Histopathology, in situ end labeling (ISEL) and clonogenic assays of a PC3 xenograft tumor. (A) H&E staining of whole tumor sections treated with 0, 2 and 8 Gy or with a combination of radiation and ultrasound-stimulated microbubbles (–MB indicates no exposure to ultrasound-stimulated microbubbles; +MB indicates treatment with ultrasound-stimulated microbubbles). (B) Sections adjacent to those in A were labeled with ISEL to illustrate areas of cell death. Scale bars: 1 mm. (C) Quantified analyses of ISEL images, indicating an increased level of cell death with the combined treatments. A Mann-Whitney test was used to calculate the P-values and * symbols indicate where P-values are less than 0.05. (D) Clonogenic assay results illustrated a significant decrease in cellular survival of treated tumor cells when compared to the untreated samples. This was greatest in the combined treatments. A Mann-Whitney test was used to calculate the P-values and * symbols indicate where P-values are less than 0.05.

Fig. 8.

Histopathology and terminal deoxynucleotidyl transferase dUTP nick-end labeling (TUNEL) assays. The upper panels in A and B represent micro-photographs from sections stained with H&E. These demonstrate very noticeable morphological changes with the combined conditions of ultrasound-stimulated microbubbles and radiation. Cell death retraction artefact is noticeable in addition to condensed appearing pyknotic nuclei. Images in the lower panels in A and B are from sections adjacent to those in the upper panels and were labeled with the TUNEL assay.
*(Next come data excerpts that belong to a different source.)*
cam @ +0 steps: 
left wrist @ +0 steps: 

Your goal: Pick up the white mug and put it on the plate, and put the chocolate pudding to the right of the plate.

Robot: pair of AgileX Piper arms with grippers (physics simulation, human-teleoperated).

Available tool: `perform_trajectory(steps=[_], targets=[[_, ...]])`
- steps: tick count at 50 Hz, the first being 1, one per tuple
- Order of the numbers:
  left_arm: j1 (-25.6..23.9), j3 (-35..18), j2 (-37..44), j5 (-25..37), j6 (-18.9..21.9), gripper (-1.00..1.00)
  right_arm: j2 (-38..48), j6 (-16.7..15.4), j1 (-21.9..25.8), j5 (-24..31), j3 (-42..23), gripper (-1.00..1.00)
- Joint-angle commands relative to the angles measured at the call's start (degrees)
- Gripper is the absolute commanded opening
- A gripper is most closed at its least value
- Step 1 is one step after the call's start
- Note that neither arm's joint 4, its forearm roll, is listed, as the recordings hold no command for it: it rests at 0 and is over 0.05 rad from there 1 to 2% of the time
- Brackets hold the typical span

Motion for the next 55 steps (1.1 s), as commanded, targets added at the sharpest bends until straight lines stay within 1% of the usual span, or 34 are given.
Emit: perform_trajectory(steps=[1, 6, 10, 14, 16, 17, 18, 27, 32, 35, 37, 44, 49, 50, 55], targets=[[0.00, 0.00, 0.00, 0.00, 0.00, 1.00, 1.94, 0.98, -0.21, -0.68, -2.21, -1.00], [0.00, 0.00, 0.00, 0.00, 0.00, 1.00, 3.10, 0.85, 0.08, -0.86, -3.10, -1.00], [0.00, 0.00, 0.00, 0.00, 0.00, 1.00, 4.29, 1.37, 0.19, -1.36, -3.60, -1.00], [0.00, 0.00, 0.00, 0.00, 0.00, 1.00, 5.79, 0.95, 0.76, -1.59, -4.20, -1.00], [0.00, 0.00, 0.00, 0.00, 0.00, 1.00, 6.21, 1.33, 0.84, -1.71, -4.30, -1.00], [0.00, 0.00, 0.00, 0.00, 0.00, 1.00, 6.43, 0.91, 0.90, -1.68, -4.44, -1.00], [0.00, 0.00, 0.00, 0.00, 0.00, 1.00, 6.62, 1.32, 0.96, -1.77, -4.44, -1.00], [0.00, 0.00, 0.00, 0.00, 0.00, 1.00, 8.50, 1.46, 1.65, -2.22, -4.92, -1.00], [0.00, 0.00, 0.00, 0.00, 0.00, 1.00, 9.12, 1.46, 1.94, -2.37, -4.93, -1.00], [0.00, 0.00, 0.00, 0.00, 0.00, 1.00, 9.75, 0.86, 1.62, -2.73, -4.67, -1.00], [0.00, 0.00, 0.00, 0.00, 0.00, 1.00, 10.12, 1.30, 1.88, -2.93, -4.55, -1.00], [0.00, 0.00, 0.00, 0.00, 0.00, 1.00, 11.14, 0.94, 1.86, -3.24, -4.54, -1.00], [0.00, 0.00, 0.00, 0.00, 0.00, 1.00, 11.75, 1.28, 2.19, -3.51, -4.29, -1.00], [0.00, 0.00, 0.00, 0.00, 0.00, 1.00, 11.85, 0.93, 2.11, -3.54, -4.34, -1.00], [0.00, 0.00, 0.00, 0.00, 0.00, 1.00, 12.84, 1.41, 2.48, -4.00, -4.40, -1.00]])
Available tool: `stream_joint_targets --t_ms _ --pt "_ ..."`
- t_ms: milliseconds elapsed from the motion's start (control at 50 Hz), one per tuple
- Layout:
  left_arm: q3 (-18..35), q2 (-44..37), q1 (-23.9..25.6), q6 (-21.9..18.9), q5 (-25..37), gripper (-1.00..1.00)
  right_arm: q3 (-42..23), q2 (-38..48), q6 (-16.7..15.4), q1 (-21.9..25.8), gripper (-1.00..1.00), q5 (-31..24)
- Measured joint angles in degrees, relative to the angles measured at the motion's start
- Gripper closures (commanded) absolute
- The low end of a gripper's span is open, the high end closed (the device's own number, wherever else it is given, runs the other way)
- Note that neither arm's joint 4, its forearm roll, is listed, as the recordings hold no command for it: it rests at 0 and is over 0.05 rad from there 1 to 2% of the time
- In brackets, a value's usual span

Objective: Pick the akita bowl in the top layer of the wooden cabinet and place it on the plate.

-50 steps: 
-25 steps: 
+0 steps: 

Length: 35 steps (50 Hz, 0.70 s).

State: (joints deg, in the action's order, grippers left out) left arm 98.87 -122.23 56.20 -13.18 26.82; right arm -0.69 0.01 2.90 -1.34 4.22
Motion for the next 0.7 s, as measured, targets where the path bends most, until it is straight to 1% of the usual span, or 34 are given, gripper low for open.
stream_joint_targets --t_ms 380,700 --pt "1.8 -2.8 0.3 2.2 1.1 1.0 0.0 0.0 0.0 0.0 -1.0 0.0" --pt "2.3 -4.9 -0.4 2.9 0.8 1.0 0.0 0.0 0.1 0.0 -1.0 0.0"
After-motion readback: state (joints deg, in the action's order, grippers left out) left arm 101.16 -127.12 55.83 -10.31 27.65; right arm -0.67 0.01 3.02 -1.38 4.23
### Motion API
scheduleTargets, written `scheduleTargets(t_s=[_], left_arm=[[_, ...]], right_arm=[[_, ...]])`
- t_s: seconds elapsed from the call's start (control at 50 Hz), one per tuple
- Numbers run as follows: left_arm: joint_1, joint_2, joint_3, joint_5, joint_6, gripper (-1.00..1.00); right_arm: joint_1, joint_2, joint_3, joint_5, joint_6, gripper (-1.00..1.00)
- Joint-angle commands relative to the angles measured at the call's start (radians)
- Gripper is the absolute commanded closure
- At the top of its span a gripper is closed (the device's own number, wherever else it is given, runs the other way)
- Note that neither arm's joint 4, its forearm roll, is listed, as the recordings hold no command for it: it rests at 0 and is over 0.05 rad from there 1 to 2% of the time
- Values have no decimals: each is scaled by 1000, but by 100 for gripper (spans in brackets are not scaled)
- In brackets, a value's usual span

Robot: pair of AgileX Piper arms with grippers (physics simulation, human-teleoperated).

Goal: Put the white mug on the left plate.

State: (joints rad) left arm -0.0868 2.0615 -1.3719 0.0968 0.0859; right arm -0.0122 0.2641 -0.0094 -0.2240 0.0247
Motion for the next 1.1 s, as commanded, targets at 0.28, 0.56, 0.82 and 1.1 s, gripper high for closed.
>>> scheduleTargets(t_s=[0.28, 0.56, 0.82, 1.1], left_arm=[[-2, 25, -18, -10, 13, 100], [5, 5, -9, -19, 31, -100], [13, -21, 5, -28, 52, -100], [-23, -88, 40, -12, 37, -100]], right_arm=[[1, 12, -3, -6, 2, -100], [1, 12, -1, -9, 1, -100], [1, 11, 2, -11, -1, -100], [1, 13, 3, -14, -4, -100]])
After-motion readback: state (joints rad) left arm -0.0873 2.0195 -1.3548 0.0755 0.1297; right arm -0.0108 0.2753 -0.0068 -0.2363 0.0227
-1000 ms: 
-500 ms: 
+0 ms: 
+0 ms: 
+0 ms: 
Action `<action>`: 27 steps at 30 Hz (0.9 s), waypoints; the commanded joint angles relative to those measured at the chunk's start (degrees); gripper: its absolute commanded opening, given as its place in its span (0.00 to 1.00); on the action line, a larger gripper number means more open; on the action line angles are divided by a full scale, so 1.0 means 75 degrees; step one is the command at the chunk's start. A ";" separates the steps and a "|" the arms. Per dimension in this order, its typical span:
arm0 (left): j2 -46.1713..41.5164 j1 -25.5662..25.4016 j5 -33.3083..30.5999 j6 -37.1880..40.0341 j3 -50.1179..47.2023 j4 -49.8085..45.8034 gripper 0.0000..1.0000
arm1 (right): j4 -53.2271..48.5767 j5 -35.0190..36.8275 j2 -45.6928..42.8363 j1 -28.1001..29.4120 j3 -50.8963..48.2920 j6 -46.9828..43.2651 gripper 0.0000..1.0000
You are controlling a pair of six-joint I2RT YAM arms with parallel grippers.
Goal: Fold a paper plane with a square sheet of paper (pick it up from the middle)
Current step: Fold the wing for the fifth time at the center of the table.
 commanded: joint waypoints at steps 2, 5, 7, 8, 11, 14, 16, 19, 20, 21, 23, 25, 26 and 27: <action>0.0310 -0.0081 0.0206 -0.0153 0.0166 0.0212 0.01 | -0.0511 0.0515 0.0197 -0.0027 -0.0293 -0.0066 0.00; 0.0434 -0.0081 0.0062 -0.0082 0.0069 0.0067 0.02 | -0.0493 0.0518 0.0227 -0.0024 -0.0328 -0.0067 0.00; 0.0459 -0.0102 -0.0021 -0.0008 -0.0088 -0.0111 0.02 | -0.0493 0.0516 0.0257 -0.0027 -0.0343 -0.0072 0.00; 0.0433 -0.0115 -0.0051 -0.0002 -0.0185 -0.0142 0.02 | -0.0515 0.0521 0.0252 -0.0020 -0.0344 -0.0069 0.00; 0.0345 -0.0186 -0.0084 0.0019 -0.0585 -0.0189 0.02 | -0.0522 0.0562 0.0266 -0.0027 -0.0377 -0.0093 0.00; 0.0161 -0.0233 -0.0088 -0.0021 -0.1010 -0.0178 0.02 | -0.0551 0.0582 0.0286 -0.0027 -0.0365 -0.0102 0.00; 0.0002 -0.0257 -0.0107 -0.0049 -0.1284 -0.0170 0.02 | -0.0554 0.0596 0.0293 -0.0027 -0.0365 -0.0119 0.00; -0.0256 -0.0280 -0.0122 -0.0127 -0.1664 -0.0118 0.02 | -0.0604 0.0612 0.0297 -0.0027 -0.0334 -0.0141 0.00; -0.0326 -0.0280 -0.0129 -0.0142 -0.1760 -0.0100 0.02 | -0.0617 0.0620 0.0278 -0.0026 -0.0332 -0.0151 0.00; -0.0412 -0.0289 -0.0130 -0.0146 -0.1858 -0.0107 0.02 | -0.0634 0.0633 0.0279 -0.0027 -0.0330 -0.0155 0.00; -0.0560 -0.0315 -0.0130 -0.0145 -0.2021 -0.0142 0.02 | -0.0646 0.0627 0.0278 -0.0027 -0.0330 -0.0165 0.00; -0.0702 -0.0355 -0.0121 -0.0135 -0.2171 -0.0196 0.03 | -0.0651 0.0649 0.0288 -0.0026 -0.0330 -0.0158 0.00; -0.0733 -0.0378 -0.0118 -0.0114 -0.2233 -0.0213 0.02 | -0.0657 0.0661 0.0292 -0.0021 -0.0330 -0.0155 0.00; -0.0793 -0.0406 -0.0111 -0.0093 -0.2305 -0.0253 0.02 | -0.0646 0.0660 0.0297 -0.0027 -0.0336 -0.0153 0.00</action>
These illustrate increased nuclear condensation (red) and DNA fragmentation (dark blue) with combined treatment, which was quite obvious in areas of cell death, which were indicated by cellular morphological changes. Scale bar: 25 μm.

Fig. 9.

Detection of cellular proliferation using Ki67 as a marker. (A) An increased number of labeled nuclei were observed in the controls than in the treated samples. This indicated a decreased proliferation specifically with the combined treatment of ultrasound-stimulated microbubbles and radiation, where a significant difference was found P<0.024 (see B, *). (B) The number of positively stained nuclei was counted in whole sections and the number of the labeled cells/mm² was calculated and plotted. A Mann-Whitney test was used to calculate the P-values. Scale bar: 25 μm.

Fig. 10.

Summary model of the response to the combined ultrasound-stimulated microbubble radiation-enhancing treatments. Combining ultrasound-stimulated microbubble therapy with radiation (A) results in the induction of ceramide production (B; green circles) and the potential release of reactive oxygen species (B; ROS, red circles). This microbubble-stimulated damage eventually leads to disruption of vasculature (C) with enhanced secondary tumor cell death. Structural alterations also result in vascular leakage (D) and DNA damage secondary to apoptotic and ischemic tumor cell death (gray cells) (D).